POUR ALLER PLUS LOIN
- Note de synthèse des Comportements et attitudes alimentaires des Français
www.credoc.fr - Programme Opticourses de l’INRAE
www.opticourses.org
2 QUESTIONS À Gwenn Pulliat, chercheuse du CNRS à Montpellier
Pour les ménages en situation de précarité, quel est le premier critère de choix d’un aliment ?
Il reste le prix : comment acheter des fruits et légumes, des légumineuses, du poisson, de bons aliments souvent chers, quand on ne peut compter sur un revenu régulier, quand on ne dispose pas d’un espace de conservation ? Ces ménages sont, malgré eux, contraints d’acheter des produits d’épicerie ou ultra-transformés non périssables, mais de moindre qualité nutritionnelle.
Quelles recommandations faites-vous pour une meilleure alimentation ?
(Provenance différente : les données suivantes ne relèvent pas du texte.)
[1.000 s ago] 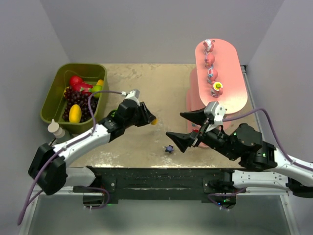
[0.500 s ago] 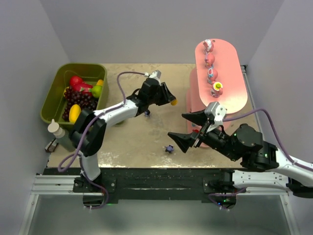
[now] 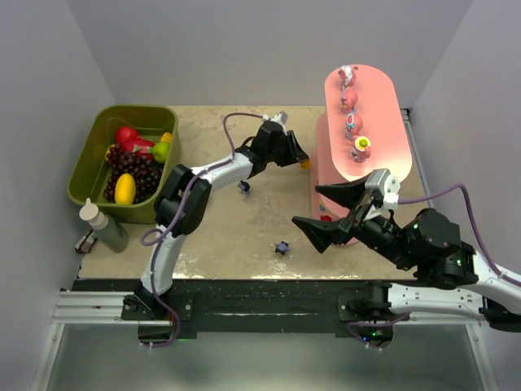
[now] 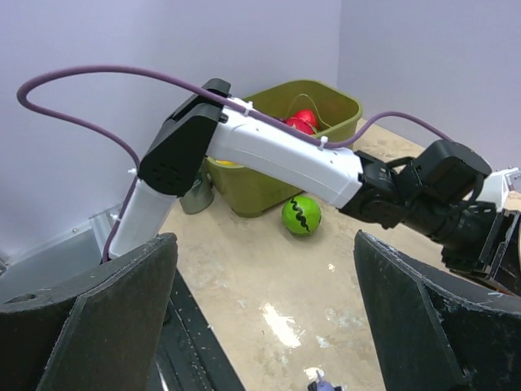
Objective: Place and organize the plastic toys onto the shelf
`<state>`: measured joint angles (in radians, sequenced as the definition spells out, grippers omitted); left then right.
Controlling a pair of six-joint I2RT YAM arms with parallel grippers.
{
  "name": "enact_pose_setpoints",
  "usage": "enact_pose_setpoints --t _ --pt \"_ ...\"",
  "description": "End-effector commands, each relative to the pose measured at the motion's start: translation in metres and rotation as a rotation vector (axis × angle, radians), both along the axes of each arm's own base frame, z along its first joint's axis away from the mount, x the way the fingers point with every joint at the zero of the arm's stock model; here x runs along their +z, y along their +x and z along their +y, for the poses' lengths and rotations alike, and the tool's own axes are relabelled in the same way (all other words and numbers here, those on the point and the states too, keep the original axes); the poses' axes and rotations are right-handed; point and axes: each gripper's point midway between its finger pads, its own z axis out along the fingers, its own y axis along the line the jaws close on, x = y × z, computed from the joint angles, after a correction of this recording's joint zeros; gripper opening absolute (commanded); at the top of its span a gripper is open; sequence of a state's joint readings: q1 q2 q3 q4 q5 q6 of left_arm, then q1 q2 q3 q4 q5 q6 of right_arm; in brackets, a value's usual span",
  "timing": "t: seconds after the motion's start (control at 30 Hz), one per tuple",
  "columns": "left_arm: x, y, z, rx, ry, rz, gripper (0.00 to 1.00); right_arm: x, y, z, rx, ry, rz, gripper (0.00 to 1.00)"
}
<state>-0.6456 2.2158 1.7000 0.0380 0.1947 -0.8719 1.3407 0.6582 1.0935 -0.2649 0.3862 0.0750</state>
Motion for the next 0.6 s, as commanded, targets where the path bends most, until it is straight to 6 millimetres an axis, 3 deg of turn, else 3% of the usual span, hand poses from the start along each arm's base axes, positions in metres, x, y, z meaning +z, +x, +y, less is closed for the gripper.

Au lieu de blâmer ces ménages en leur disant « Faites autrement », les pouvoirs publics pourraient réglementer les produits et les publicités réalisées sur ces produits dont on sait qu’ils n’ont aucun intérêt nutritionnel et sont problématiques pour la santé et l’environnement. Ils l’ont déjà fait pour les alcools. Pourquoi pas pour les aliments ? À Montpellier, des associations d’aide alimentaire travaillent avec le marché d’intérêt national pour augmenter la part des produits frais distribués. Des écoles élaborent les menus avec les enfants pour qu’ils mangent de tout, pas seulement des frites et des pâtes, sachant que les enfants sont souvent les prescripteurs de leurs parents et que les industries agro-alimentaires ne s’y trompent pas en rendant leurs produits ultra-transformés ultra-désirables.
À APPRENTIS D’AUTEUIL
À Apprentis d’Auteuil, les initiatives se multiplient dans les établissements, qui se saisissent de la question du « Manger sain pour la santé, durable pour l’environnement dans un bon rapport qualité/prix ». Que ce soit dans les établissements scolaires ou de protection de l’enfance et dans les Maisons des familles, de nombreuses actions sont menées : création de potagers et d’espaces herbes aromatiques, composition d’assiettes "petits ou gros mangeurs" dans les cantines scolaires, participation à la semaine européenne de réduction des déchets sous la forme de jeux, d’ateliers, de recettes antigaspi, intervention de nutritionnistes ou de diététiciennes, travail sur les notions d’équilibre alimentaire avec un petit budget, ateliers cuisines et déjeuners partagés.